The accessibility API provides 18 role-specific protocols. These protocols represent the most common control types found in apps. For more information about a particular protocol, see that protocol’s reference documentation.

After you have selected an appropriate protocol, adopt that protocol. Xcode then warn you about any missing methods. Simply implement these methods, and your control is ready to use.

The methods in these protocols represent the minimum required to act according to the specified role. If your control’s intended use closely matches the role, this may be all you need. However, you can further customize your control’s behavior both by implementing additional accessibility methods and properties, and by sending notifications to the accessibility client.

Customizing the Role

The NSAccessibility protocol declares all the information properties and action methods used by the accessibility API. Your control can freely adopt any of these methods or properties. You don’t need to adopt the NSAccessibility protocol—in fact, you generally shouldn’t adopt this protocol. Accessibility clients automatically detect and use any of these methods as soon as they are available.

In particular, the role-specific protocols often require an information property’s getter method, but not its setter method. If you just implement the getter method, accessibility clients are granted read-only access to the data. If you implement both the getter and the setter, accessibility clients are granted read-write access. This allows users to modify the property’s value using an accessibility client.

For controls that store values, you often want to implement both the accessibilityValue and the setAccessibilityValue: accessor methods. Implementing setAccessibilityValue: lets users modify the control’s value through an accessibility client.

Additionally, if your control doesn’t quite fit any of the roles, pick the role that most-closely represents your control’s intended use, and then add other information properties and action methods needed to flesh out its desired abilities and behaviors.

Notifying the Accessibility Client

After you adopt a role-specific protocol, Xcode’s compiler warnings lead you through the process of implementing the required information properties and action methods. However, it does not help with notifications. Controls often need to alert the accessibility clients to changes.
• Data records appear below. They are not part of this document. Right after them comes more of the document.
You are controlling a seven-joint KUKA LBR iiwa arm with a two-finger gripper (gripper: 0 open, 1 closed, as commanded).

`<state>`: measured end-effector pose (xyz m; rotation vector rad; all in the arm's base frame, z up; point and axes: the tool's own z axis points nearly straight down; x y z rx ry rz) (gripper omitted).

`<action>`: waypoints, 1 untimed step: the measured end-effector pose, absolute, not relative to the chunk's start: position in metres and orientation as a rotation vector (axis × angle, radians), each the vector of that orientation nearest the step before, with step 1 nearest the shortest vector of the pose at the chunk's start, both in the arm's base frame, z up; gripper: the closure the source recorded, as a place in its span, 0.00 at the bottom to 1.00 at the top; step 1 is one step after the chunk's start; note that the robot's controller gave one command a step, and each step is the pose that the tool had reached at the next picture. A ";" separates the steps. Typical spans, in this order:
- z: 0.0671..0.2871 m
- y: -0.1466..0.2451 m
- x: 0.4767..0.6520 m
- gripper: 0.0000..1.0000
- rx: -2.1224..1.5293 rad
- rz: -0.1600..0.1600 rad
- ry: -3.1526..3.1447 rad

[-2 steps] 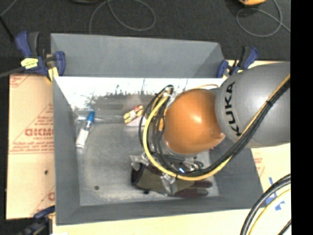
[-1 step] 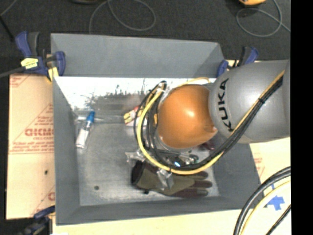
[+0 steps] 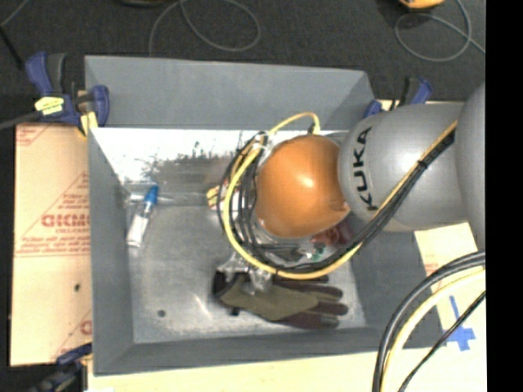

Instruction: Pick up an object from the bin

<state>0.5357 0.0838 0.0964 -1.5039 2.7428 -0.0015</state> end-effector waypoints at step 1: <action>0.096 0.084 0.536 1.00 -1.503 -0.002 2.743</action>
Offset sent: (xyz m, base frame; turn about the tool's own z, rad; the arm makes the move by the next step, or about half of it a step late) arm -0.0089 0.0221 -0.0264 -0.1873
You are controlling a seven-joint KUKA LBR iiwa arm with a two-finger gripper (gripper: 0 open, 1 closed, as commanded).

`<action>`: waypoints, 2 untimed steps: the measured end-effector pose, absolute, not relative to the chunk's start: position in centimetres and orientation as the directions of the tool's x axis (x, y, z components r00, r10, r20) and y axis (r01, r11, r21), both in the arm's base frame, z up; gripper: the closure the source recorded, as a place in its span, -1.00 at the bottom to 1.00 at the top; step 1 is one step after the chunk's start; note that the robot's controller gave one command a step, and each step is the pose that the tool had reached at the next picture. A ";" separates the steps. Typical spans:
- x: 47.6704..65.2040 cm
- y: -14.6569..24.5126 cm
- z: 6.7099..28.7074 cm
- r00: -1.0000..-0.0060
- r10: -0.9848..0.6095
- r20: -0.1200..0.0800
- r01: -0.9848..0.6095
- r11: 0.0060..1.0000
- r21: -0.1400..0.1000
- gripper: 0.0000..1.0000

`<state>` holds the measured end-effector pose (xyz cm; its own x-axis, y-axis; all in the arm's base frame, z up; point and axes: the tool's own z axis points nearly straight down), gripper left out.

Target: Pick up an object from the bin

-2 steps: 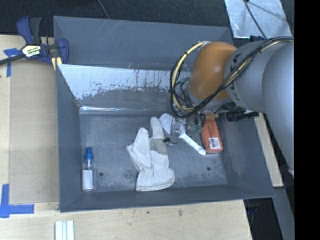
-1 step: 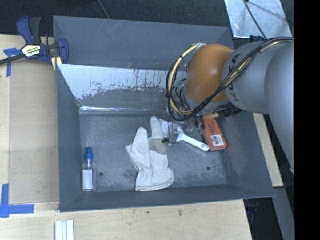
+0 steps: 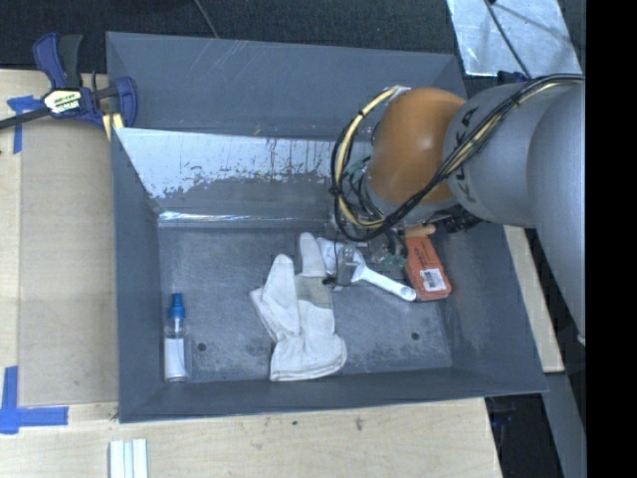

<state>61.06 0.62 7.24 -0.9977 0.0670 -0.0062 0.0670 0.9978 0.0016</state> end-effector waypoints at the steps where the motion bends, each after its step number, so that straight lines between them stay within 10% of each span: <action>1: 59.6 0.3 19.0 -1.000 0.026 -0.003 0.026 1.000 0.000 1.00; 2: 59.6 0.3 19.0 -1.000 0.026 -0.003 0.026 1.000 0.000 1.00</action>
Offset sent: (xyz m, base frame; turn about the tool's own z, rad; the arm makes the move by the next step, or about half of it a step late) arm 0.0000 0.0000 0.0000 0.0000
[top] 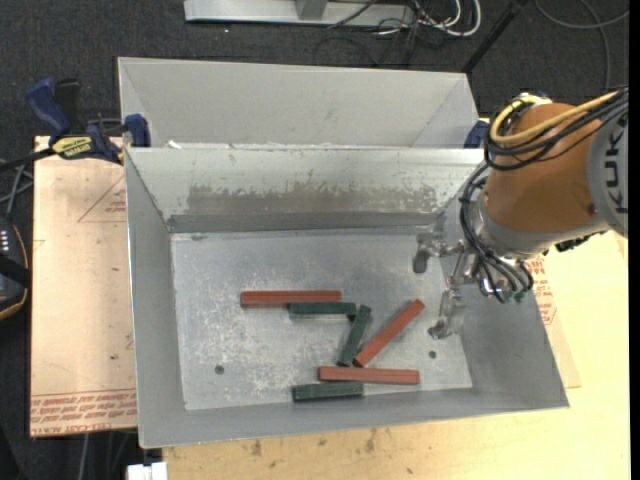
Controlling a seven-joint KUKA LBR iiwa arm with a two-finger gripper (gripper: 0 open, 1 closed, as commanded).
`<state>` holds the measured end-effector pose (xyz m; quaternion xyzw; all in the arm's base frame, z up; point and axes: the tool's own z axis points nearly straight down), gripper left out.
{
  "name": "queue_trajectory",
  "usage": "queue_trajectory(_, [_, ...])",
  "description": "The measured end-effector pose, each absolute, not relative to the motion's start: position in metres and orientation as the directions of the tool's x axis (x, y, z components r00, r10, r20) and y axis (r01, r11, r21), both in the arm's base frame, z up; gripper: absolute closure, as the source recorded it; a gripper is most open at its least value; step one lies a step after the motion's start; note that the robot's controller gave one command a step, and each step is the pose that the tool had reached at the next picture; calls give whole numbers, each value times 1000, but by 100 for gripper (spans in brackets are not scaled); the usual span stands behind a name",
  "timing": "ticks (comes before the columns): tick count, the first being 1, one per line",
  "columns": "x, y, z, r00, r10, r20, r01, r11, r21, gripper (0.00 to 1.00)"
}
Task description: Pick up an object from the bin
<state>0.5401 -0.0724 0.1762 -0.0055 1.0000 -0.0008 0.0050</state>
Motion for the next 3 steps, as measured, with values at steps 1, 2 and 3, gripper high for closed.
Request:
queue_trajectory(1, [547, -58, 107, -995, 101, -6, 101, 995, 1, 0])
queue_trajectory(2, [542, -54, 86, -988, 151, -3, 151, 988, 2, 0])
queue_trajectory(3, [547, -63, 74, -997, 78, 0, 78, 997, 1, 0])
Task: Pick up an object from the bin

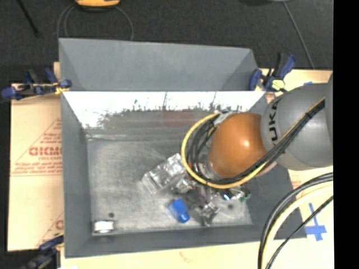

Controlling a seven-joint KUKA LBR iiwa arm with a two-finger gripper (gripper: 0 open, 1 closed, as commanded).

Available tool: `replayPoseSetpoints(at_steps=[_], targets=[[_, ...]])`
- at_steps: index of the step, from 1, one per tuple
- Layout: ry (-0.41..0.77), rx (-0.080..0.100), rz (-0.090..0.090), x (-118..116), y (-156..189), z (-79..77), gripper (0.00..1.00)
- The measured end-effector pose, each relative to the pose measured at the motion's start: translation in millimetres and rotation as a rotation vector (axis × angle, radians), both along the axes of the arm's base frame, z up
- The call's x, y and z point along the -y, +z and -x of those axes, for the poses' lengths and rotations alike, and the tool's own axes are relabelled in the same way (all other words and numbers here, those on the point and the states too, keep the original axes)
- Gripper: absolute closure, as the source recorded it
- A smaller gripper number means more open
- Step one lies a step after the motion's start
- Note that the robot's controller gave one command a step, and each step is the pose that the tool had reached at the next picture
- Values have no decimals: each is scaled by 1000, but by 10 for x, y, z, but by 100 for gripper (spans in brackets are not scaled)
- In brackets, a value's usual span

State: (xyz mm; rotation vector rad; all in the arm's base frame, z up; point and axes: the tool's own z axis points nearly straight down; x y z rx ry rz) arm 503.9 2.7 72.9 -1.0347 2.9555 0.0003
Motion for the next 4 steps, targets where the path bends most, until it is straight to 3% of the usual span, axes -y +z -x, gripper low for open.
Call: replayPoseSetpoints(at_steps=[1, 2, 3, 4], targets=[[328, 5, 2, 238, 5, -131, 0], [310, 0, 7, 990, 26, -476, 0], [313, -1, 6, 950, 37, -473, 100], [329, -2, 7, 962, 332, -465, 100]])
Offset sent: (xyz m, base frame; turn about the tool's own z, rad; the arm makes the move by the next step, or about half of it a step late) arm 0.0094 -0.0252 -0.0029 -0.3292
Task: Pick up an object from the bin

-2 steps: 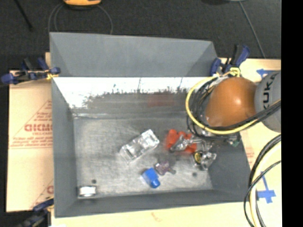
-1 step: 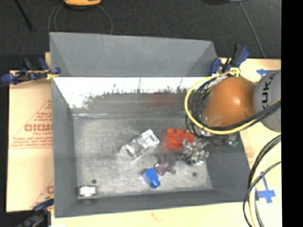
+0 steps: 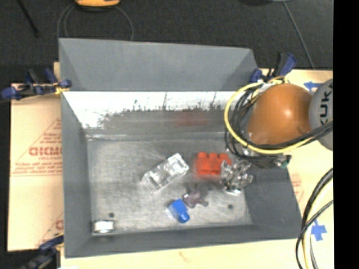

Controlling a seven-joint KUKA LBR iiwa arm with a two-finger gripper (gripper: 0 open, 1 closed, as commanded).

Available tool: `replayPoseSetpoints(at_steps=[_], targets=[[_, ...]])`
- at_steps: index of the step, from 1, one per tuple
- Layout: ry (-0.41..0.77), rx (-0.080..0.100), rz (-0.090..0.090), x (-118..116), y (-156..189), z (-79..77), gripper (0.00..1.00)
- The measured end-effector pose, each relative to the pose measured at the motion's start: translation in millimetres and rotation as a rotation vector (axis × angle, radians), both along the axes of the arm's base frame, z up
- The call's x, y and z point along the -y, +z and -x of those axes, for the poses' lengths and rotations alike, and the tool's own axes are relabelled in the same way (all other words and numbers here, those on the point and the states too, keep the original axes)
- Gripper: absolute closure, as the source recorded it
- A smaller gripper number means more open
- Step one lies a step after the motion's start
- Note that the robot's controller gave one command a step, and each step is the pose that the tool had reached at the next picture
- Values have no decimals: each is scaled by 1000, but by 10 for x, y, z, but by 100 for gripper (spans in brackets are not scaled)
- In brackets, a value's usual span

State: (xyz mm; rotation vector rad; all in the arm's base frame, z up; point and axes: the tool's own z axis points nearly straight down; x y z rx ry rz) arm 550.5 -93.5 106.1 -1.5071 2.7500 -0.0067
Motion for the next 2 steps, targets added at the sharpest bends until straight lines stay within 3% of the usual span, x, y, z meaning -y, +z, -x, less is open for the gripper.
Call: replayPoseSetpoints(at_steps=[1, 2], targets=[[-8, 4, 1, -7, 1004, -62, 100], [-9, -4, -4, -22, 955, -46, 0]])
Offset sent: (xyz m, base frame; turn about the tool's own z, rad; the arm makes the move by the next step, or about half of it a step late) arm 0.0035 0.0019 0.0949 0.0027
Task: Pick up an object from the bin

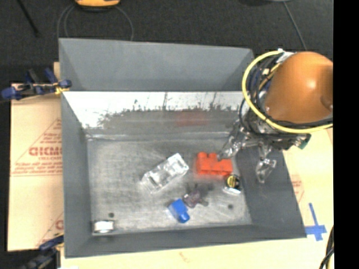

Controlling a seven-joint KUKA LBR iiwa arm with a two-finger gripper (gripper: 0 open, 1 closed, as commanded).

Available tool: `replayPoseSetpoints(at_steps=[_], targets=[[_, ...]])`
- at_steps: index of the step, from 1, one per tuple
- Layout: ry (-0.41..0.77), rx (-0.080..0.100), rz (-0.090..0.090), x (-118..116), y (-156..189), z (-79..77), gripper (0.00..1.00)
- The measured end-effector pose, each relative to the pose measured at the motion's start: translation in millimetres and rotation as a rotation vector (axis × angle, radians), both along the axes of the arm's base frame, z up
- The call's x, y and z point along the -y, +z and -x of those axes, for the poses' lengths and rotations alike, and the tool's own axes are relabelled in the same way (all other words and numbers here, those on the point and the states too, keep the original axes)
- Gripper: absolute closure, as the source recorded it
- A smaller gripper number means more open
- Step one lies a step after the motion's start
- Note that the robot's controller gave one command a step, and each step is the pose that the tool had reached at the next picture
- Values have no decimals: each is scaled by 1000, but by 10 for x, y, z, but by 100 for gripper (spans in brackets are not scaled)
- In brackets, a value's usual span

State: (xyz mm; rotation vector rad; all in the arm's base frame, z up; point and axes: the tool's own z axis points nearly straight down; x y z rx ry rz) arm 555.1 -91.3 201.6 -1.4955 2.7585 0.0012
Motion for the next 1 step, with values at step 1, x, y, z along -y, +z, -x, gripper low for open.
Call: replayPoseSetpoints(at_steps=[1], targets=[[-33, 10, 0, -123, -1039, -188, 0]])
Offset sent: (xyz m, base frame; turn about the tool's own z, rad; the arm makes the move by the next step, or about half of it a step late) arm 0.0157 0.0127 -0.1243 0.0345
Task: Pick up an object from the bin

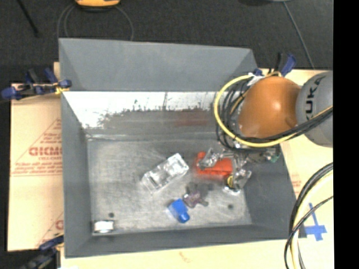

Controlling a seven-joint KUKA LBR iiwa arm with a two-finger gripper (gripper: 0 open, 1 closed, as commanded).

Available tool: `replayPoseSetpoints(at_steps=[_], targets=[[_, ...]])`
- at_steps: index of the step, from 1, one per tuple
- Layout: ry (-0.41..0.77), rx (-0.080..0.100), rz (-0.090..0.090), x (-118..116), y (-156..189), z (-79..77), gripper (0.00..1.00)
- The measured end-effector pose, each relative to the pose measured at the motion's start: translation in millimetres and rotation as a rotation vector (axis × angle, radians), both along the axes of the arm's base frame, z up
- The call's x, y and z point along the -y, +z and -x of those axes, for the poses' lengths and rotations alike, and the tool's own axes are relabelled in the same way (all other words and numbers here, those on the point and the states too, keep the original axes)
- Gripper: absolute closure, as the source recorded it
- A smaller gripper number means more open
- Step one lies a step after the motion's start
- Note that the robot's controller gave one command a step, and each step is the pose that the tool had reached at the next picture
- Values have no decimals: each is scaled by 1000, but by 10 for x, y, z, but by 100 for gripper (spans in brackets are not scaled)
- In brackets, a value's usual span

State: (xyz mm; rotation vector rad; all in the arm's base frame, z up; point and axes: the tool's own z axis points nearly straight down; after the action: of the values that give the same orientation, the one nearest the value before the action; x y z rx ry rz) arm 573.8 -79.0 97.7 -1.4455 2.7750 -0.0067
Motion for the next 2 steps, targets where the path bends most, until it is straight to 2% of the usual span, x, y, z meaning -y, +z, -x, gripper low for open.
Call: replayPoseSetpoints(at_steps=[1, 2], targets=[[75, 18, 2, 90, -65, -325, 0], [74, 7, 2, 86, -108, -309, 100]])
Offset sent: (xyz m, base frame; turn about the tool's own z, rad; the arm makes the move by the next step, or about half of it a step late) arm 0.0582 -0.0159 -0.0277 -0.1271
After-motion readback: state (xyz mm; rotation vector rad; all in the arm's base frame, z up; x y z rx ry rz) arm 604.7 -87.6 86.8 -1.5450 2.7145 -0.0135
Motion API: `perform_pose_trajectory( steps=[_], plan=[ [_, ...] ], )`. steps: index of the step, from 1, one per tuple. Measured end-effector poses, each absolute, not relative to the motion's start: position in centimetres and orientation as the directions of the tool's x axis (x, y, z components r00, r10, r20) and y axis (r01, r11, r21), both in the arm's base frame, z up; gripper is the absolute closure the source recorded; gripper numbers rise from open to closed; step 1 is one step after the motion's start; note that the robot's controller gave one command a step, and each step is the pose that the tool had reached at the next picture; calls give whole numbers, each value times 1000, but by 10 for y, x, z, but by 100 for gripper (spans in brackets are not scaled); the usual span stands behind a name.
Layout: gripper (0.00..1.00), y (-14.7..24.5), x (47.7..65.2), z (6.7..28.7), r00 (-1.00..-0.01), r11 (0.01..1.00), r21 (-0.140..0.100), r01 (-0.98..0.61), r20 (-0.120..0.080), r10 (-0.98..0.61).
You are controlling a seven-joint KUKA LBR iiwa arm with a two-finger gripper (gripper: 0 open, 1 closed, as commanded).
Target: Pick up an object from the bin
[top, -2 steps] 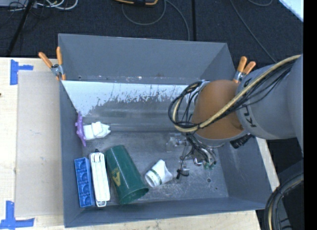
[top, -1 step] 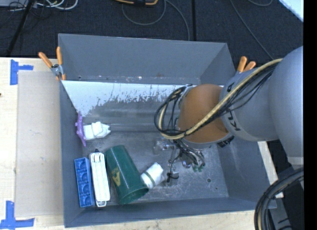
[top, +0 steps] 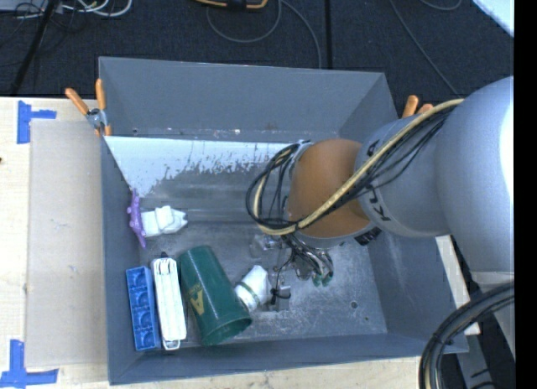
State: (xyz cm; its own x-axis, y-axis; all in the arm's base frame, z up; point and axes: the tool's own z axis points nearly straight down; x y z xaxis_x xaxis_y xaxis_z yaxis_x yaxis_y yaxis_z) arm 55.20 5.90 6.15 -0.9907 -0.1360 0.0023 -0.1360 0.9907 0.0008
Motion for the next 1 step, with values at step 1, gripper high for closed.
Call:
perform_pose_trajectory(
  steps=[1],
  plan=[
    [100, 80, 522, 69, -1000, 1000, 0, 12, 8, 12]
  ],
)
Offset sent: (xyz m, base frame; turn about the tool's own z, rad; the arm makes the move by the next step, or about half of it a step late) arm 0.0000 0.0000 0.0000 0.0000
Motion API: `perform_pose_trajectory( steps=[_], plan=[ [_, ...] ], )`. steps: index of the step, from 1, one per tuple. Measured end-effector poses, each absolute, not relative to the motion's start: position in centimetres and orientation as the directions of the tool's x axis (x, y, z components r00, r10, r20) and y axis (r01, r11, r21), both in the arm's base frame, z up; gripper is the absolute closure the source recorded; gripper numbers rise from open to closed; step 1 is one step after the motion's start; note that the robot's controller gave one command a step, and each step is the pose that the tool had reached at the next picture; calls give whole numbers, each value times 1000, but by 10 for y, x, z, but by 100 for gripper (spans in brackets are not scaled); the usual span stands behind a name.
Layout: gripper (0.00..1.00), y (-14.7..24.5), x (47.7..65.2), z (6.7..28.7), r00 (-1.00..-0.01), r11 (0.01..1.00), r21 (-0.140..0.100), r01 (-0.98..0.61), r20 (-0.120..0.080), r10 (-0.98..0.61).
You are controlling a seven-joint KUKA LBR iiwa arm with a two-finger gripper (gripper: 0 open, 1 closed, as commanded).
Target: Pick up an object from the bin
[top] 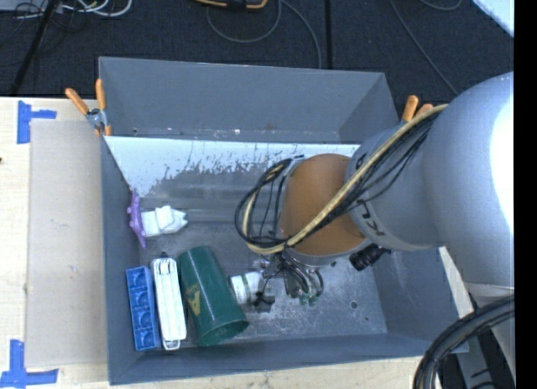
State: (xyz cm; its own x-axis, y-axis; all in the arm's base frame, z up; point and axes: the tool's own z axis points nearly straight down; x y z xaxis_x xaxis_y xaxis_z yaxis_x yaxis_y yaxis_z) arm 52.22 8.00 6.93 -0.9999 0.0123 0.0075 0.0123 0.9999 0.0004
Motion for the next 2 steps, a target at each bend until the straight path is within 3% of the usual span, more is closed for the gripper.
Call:
perform_pose_trajectory(
  steps=[1, 2],
  plan=[
    [100, 80, 522, 69, -1000, 1000, 0, 12, 8, 12],
    [100, 79, 526, 200, -999, 999, 0, 34, 7, 34]
  ],
)
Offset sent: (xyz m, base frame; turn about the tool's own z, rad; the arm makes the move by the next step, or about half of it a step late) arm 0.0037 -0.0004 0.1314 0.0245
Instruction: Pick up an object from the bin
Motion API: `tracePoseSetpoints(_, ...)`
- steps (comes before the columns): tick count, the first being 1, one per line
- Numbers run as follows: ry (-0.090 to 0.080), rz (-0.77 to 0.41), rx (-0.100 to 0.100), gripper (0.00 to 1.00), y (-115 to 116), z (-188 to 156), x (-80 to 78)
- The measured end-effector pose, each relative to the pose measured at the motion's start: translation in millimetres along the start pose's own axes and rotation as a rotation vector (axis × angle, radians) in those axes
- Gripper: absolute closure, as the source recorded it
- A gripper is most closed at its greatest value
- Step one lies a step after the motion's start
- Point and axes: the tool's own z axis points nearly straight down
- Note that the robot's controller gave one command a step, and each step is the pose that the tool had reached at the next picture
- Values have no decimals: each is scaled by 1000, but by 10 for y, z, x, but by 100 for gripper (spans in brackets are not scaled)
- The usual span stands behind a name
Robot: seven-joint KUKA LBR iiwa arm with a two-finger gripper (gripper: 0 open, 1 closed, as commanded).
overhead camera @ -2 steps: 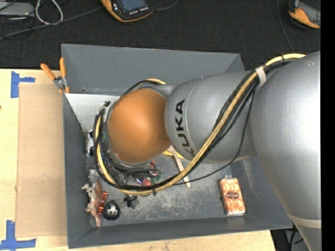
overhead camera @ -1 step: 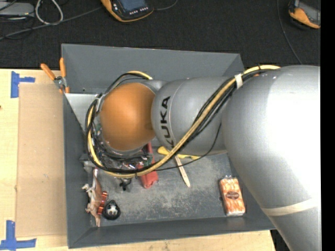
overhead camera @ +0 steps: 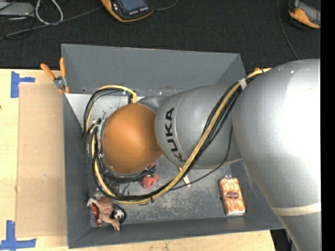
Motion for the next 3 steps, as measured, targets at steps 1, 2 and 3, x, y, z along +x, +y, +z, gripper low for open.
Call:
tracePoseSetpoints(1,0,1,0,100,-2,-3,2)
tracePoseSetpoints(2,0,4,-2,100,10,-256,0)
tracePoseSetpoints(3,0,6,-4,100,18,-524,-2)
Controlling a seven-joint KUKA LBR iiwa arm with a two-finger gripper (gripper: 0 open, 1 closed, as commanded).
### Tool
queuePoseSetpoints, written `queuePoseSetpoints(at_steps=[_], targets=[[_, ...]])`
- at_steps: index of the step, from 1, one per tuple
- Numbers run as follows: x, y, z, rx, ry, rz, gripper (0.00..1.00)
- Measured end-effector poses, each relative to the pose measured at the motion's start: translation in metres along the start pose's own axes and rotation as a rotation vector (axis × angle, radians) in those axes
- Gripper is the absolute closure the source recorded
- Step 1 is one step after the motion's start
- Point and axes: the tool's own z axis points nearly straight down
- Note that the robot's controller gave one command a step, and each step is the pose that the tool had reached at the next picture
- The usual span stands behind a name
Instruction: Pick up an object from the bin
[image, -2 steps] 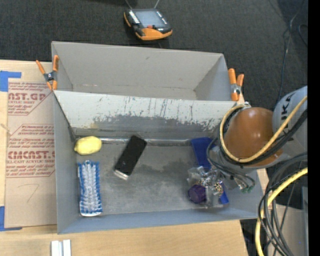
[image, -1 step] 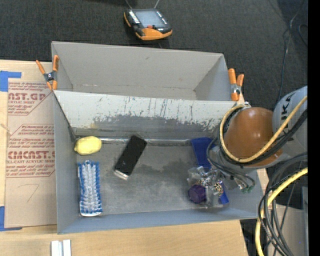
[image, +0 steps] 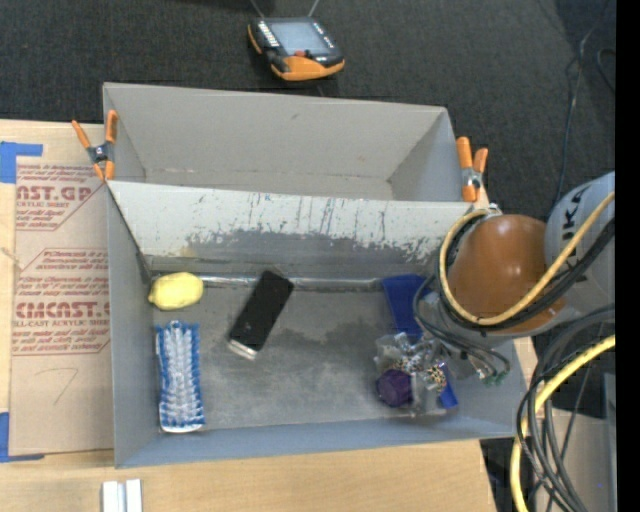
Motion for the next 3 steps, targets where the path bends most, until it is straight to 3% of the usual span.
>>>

For example, if your control’s value changes, you need to send a NSAccessibilityValueChangedNotification notification.

These notifications do not use the standard NSNotification system. Instead, these notifications are sent to the accessibility client’s process using the NSAccessibilityPostNotification method. Review the complete list of notifications listed in NSAccessibility Protocol Reference, and make sure you are posting any relevant notifications as your control’s state changes.

For more information on accessibility notifications, see AXUIElement.h Reference.

Controls Without Views

The previous discussion assumes that your control inherits from NSView or one of the standard AppKit controls. In some cases, however, your controls may simply be visual elements that are drawn and managed by their containing view. If you want to make accessibility clients aware of—and able to interact with—these controls, you must create a custom NSAccessibilityElement subclass to represent them.